Vilanova i la Geltrú clama contra el asesino de la niña

Lugar donde han hallado muerta a una menor en Vilanova i la Geltrú. / Atlas

La menor pudo morir ahogada y sufrió heridas por arma blanca

CRISTIAN REINOBarcelona

Entre gritos de «asesino», «asesino» y una enorme conmoción. Así recibieron ayer los vecinos de la avenida de Cubelles, en Vilanova i la Geltrú (Barcelona) a Juan Francisco López, presunto asesino de Laia, menor de 13 años, cuando acudió con los Mossos d'Esquadra al lugar del crimen para la reconstrucción de los hechos. El móvil del brutal asesinato sigue siendo una incógnita. Solo han trascendido algunos elementos, que deberán servir a los investigadores para atar cabos.

La autopsia indica que la niña murió asfixiada, aunque también presentaba heridas de arma blanca.

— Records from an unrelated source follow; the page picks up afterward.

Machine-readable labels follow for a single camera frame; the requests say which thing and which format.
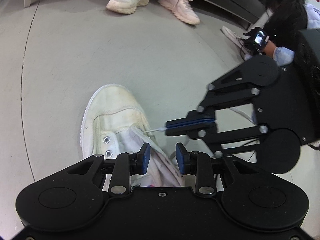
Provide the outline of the white shoelace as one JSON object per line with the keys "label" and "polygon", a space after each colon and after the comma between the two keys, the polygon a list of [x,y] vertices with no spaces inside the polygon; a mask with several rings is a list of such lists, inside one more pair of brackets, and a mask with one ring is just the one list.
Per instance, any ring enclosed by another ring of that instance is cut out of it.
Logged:
{"label": "white shoelace", "polygon": [[[250,114],[244,112],[241,107],[231,107],[228,110],[233,111],[234,113],[242,116],[243,118],[245,118],[246,120],[248,120],[250,123],[256,125],[257,124],[257,118],[256,118],[256,114],[254,113],[253,109],[251,109]],[[156,129],[150,129],[145,131],[145,134],[149,134],[149,133],[153,133],[153,132],[166,132],[168,130],[168,126],[165,125],[164,127],[159,127]]]}

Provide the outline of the white canvas sneaker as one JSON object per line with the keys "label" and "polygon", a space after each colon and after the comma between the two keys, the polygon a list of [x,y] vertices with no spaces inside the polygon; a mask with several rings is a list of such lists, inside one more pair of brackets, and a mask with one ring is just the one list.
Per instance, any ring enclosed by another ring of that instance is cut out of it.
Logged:
{"label": "white canvas sneaker", "polygon": [[129,90],[118,84],[100,87],[90,98],[81,123],[84,158],[102,154],[106,160],[135,153],[147,142],[151,156],[145,175],[132,175],[131,186],[180,187],[184,179],[159,147],[145,113]]}

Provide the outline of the crouching person blue jacket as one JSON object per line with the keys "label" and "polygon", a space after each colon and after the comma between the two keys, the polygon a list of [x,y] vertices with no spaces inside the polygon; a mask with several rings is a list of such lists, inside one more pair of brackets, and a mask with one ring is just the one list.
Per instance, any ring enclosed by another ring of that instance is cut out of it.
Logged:
{"label": "crouching person blue jacket", "polygon": [[319,28],[319,9],[306,0],[265,0],[265,5],[272,15],[263,26],[269,36],[263,52],[285,66],[295,57],[299,32]]}

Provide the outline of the pink chunky sneaker right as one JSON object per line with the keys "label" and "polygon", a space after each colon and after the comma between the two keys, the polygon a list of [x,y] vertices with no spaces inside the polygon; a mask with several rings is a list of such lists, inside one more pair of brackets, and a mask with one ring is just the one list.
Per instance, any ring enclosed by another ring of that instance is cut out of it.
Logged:
{"label": "pink chunky sneaker right", "polygon": [[158,0],[161,6],[168,9],[180,21],[189,25],[198,25],[200,19],[190,5],[192,1],[193,0]]}

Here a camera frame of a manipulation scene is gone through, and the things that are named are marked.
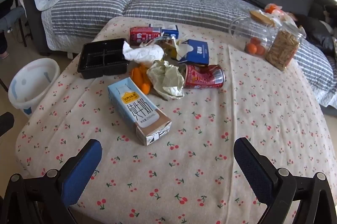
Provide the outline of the white plastic trash bin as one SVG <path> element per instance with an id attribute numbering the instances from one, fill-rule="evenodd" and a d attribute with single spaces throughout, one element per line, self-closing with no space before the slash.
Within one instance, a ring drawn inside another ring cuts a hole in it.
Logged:
<path id="1" fill-rule="evenodd" d="M 59 65 L 53 59 L 30 62 L 17 72 L 9 85 L 10 103 L 30 118 L 59 75 Z"/>

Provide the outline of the light blue milk carton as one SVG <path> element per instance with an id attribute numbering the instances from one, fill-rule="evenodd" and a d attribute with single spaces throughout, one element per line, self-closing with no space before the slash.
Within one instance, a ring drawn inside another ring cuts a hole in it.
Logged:
<path id="1" fill-rule="evenodd" d="M 125 78 L 108 86 L 108 97 L 123 121 L 145 146 L 169 132 L 171 119 L 132 81 Z"/>

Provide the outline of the white tissue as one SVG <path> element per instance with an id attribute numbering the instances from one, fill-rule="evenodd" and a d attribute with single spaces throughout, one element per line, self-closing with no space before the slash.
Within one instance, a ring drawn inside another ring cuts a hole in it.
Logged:
<path id="1" fill-rule="evenodd" d="M 149 68 L 155 61 L 161 61 L 164 56 L 163 49 L 158 45 L 131 48 L 127 43 L 123 43 L 122 53 L 127 61 L 135 62 Z"/>

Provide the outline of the crushed red soda can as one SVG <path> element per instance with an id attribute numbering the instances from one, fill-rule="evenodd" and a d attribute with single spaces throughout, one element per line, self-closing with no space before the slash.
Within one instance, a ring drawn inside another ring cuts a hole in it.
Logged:
<path id="1" fill-rule="evenodd" d="M 182 75 L 184 88 L 188 89 L 221 88 L 226 80 L 219 65 L 184 65 Z"/>

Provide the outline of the blue biscuit box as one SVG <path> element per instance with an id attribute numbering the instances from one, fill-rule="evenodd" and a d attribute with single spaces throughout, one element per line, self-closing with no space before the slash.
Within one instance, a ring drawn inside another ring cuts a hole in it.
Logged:
<path id="1" fill-rule="evenodd" d="M 209 47 L 207 42 L 188 39 L 180 43 L 176 51 L 178 63 L 209 65 Z"/>

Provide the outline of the orange tangerine front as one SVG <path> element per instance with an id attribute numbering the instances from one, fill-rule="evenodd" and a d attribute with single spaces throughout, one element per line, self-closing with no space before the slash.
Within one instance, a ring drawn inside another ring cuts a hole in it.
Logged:
<path id="1" fill-rule="evenodd" d="M 247 43 L 245 46 L 245 52 L 248 54 L 255 55 L 257 53 L 257 45 L 253 43 Z"/>

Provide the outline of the orange peel pieces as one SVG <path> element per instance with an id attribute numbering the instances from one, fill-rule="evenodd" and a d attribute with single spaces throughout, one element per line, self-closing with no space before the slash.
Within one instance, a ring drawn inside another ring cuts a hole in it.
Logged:
<path id="1" fill-rule="evenodd" d="M 139 65 L 131 71 L 132 81 L 145 95 L 148 95 L 152 88 L 152 82 L 147 76 L 147 70 L 148 68 L 144 65 Z"/>

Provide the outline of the black plastic food tray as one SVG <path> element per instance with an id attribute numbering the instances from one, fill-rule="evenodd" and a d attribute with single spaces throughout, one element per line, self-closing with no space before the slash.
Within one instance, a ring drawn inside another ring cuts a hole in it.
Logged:
<path id="1" fill-rule="evenodd" d="M 78 73 L 84 79 L 122 75 L 130 63 L 124 58 L 124 38 L 85 43 L 80 53 Z"/>

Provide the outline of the pale green paper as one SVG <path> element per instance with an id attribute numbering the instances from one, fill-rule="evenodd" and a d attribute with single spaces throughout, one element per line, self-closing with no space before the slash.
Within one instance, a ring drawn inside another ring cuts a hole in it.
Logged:
<path id="1" fill-rule="evenodd" d="M 147 70 L 147 76 L 154 90 L 164 100 L 181 99 L 184 97 L 184 77 L 179 67 L 170 65 L 168 61 L 155 61 Z"/>

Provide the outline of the grey striped quilt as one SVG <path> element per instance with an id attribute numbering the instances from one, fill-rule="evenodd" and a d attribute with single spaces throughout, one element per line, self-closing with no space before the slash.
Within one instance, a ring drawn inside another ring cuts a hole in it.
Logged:
<path id="1" fill-rule="evenodd" d="M 115 17 L 136 17 L 226 32 L 262 0 L 20 0 L 40 54 L 78 53 Z M 308 14 L 332 0 L 267 0 L 292 13 Z"/>

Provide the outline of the red milk drink can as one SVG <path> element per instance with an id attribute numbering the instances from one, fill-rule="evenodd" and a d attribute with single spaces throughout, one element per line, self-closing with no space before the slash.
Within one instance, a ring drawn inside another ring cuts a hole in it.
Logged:
<path id="1" fill-rule="evenodd" d="M 129 43 L 132 46 L 139 46 L 142 42 L 146 43 L 152 39 L 160 37 L 161 28 L 154 27 L 133 27 L 130 28 Z"/>

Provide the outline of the orange tangerine back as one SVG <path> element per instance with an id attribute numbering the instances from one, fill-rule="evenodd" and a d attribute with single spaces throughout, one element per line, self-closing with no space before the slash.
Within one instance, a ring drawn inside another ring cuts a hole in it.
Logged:
<path id="1" fill-rule="evenodd" d="M 252 43 L 254 45 L 260 45 L 261 44 L 261 40 L 258 39 L 257 37 L 251 37 L 250 38 L 250 43 Z"/>

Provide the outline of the orange tangerine right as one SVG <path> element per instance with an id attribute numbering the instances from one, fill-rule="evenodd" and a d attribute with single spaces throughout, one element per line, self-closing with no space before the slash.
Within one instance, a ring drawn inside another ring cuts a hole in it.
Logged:
<path id="1" fill-rule="evenodd" d="M 266 53 L 266 48 L 265 48 L 264 46 L 262 46 L 262 45 L 256 45 L 256 48 L 257 48 L 257 50 L 256 50 L 256 55 L 258 55 L 258 56 L 263 56 L 263 55 L 265 55 L 265 53 Z"/>

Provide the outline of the orange snack bag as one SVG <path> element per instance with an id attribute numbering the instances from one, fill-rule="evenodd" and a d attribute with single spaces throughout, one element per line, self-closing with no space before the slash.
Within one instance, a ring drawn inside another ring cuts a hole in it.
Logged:
<path id="1" fill-rule="evenodd" d="M 268 18 L 278 18 L 280 20 L 285 20 L 286 13 L 282 10 L 281 6 L 276 4 L 267 4 L 264 8 L 264 12 Z"/>

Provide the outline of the clear glass teapot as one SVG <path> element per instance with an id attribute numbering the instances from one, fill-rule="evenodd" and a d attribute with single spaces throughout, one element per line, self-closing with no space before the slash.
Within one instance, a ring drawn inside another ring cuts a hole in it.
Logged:
<path id="1" fill-rule="evenodd" d="M 266 48 L 266 53 L 273 44 L 277 35 L 277 24 L 261 10 L 251 10 L 246 16 L 239 16 L 233 19 L 229 24 L 229 33 L 234 39 L 243 42 L 244 51 L 247 43 L 250 43 L 251 37 L 257 37 L 261 40 L 261 45 Z"/>

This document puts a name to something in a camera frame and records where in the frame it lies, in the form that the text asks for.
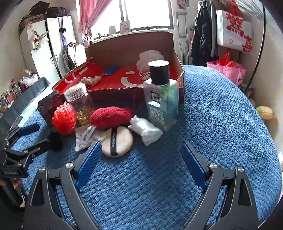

Según el diario 'Ara', existen indicios de que pudo sufrir abusos sexuales. Los hechos ocurrieron en un visto y no visto. La pequeña, que sufría un pequeño grado de autismo, se encontraba el lunes por la tarde en casa de sus abuelos, en un segundo piso, cuando salió del apartamento para encontrarse con su padre, que le esperaba escalera abajo, en el coche. Al pasar por el primer piso, el presunto autor del crimen, aprovechó para atraparla, introducirla a su casa (la de sus padres) y matarla. Como la niña no llegaba donde su padre, pensaron que se habría despistado y todos se pusieron a buscar en los alrededores del edificio.

A las tres horas, dos tíos de la víctima, que sospechaban del presunto asesino, entraron a la fuerza en casa del supuesto homicida y hallaron el cuerpo sin vida de la niña. Habían ido piso por piso haciendo preguntas y las respuestas contradictorias del presunto asesino les hizo sospechar. Eran las 22:00 horas y el cadáver de la pequeña estaba bajo un colchón, tapado de manera improvisada. «Yo no he sido» es todo lo que alcanzó a decir Juan Francisco López. Tras salir del edificio, detenido por la Policía, tuvo que ser protegido, porque la gente se abalanzaba sobre él para cobrarse la venganza. De 42 años, tiene un antecedente por violencia doméstica en su proceso de divorcio. Hacía poco que se había trasladado a vivir a casa de sus padres. Era cocinero y según los vecinos atraviesa problemas económicos. Trabajadores del Ayuntamiento de Vilanova i la Geltrú (Barcelona) y vecinos del municipio guardaron ayer un minuto de silencio por la niña.